Cause of Death: Assassination
Date of Burial: 9 Dey 1388 / 30 December 2009
Place of Burial: Behesht-e Zahra Cemetery, Tehran
Large crowds in the streets. The Day of Ashura. Mourners and protesters mingle. The sounds of religious chants and political slogans mingle.
Smiling, he tells his wife not to worry, that he’ll be back soon.
He is the nephew of the presidential candidate who later becomes the leader of the Green Movement.
He is not a politician. He supports his uncle’s presidential campaign and later takes part in the protests surrounding the election results.
Nephew and uncle have a close relationship.
He fought in Kurdistan, in the Shalamcheh area, during the Iran–Iraq war. He was only fifteen or sixteen years old at the time.
He walks to the main street close by to see how things are going. A black Nissan Patrol drives by fast. The sound of gunshots. The car hits people.
The driver and passengers in the Nissan Patrol all wear black.
A reporter later describes the driver: a man who appeared to be between thirty and thirty-five, fair-skinned, reddish hair, thick reddish beard.

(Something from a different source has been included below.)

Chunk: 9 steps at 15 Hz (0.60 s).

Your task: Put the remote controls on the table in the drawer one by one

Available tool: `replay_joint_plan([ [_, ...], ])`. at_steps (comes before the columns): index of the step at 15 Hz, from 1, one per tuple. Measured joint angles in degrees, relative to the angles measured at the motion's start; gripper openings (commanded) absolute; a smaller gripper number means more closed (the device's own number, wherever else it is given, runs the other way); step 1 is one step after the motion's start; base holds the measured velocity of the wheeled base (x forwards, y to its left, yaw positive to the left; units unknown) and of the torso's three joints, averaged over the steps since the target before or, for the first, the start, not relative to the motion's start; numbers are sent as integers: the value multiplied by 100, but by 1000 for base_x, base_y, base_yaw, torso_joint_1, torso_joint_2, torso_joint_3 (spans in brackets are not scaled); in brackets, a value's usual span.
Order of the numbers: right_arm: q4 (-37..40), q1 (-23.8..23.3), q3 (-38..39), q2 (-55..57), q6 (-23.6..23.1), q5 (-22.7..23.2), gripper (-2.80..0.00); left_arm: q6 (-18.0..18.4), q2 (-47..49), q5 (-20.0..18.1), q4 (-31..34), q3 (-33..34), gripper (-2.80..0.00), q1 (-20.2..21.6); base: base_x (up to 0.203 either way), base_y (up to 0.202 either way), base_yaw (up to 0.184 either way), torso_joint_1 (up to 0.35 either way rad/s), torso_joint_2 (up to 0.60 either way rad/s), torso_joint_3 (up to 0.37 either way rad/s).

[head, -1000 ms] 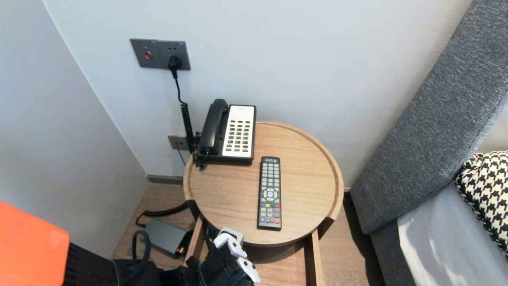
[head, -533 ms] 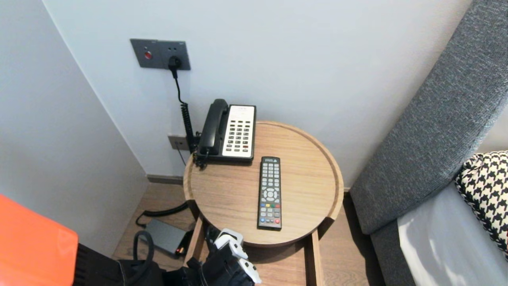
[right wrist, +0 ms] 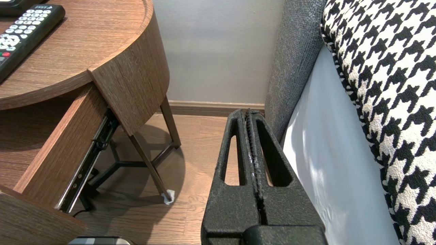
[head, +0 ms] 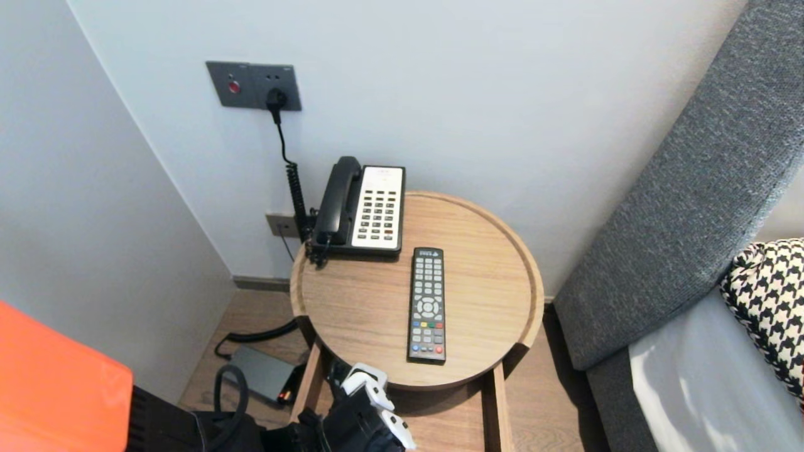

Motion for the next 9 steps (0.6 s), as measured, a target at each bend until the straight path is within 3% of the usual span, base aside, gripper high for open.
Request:
replay_joint_plan([
  [9, 1, 0, 0, 0, 2, -2, -280, -6, 51, -2, -77, 52, -280, -16, 0, 0, 0, 0, 0, 0],
])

The two passengers wore beards as well.
Another witness later describes him as a man of twenty, fair-skinned.
Someone running tells the wife, who’s waiting worried at the door, that someone has been shot.
She knows it. She feels it. She immediately tells her daughter that her husband, their father, has been shot.

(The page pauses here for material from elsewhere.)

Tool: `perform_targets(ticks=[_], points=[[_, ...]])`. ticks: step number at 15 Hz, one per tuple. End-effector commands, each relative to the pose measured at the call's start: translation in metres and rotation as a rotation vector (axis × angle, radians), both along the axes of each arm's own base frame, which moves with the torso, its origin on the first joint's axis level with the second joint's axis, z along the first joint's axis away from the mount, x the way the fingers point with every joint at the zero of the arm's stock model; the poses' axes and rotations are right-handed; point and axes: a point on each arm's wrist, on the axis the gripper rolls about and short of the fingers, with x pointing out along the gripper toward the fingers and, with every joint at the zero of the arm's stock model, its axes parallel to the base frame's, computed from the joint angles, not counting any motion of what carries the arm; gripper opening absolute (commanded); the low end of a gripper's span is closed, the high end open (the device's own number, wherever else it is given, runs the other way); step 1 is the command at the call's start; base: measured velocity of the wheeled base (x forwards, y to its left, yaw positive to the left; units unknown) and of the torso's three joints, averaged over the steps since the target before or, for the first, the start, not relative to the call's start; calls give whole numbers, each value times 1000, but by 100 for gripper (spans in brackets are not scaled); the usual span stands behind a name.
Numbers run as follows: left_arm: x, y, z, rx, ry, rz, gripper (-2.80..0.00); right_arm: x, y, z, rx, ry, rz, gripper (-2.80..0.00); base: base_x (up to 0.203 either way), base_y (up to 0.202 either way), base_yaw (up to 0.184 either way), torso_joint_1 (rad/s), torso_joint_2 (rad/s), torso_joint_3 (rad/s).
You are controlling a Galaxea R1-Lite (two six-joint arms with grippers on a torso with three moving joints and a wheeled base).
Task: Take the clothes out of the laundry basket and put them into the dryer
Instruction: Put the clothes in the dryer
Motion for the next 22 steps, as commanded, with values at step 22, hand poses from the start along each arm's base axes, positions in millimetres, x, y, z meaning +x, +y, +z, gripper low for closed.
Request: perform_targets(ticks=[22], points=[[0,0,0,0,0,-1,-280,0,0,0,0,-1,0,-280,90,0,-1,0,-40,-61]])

Someone later reports the bullet was fired from a Colt at very close range.
The police attack people in the alley. The wife and daughter run inside the house.
He comes back. Carried by people. Shot.
/> In the street, the car follows people around.
Pedestrians flee to the sidewalks.
Sounds of more bullets being fired.
The car runs people over. The car flees the scene.
The hallway of the house.
His voice. He says he is thirsty.
Voices of men and women. Uncertain. Unsure. Chaos.
Someone is filming the scene. A woman begs the person filming not to film. The man swears he won’t film faces.
Lying on the white tile floor by the staircase.
The film on YouTube shows only his legs and the legs of the people surrounding him, shows his body only up to his neck.
People around him trying to figure out what to do. Someone asks about the position of the bullet.
He breathes heavily.
Honey. Someone asks him to stick out his tongue, wants to put some honey on his tongue.
Women and men talking, asking questions, wondering, desperate.
Black pants and shirt. Black coat. White undershirt soaked in blood.
A bullet in his chest, close to his neck.
Heavy breathing. Moaning.
Someone mentions the presence of a nurse, a head nurse.
People around him trying to find a way to care for him.
Someone asks for the lights to be turned on.
Heavy breathing. Moaning.
Careful not to touch the area of the wound.
Someone mentions finding a car, taking him to the emergency room. A woman fears his arrest in the hospital.
Keeping people at a distance, giving him space.
People trying to move his legs, his body, his head to a better position.
Someone calls for a pillow.
Voices of protesters outside.
Someone asks for the door to the house to be shut.
Heavy breathing. Moaning.
Someone asks that something be put under his feet.
The Day of Ashura. No one expected bullets to be fired. Anger.
Someone mentions his relationship to the leader. A pillow.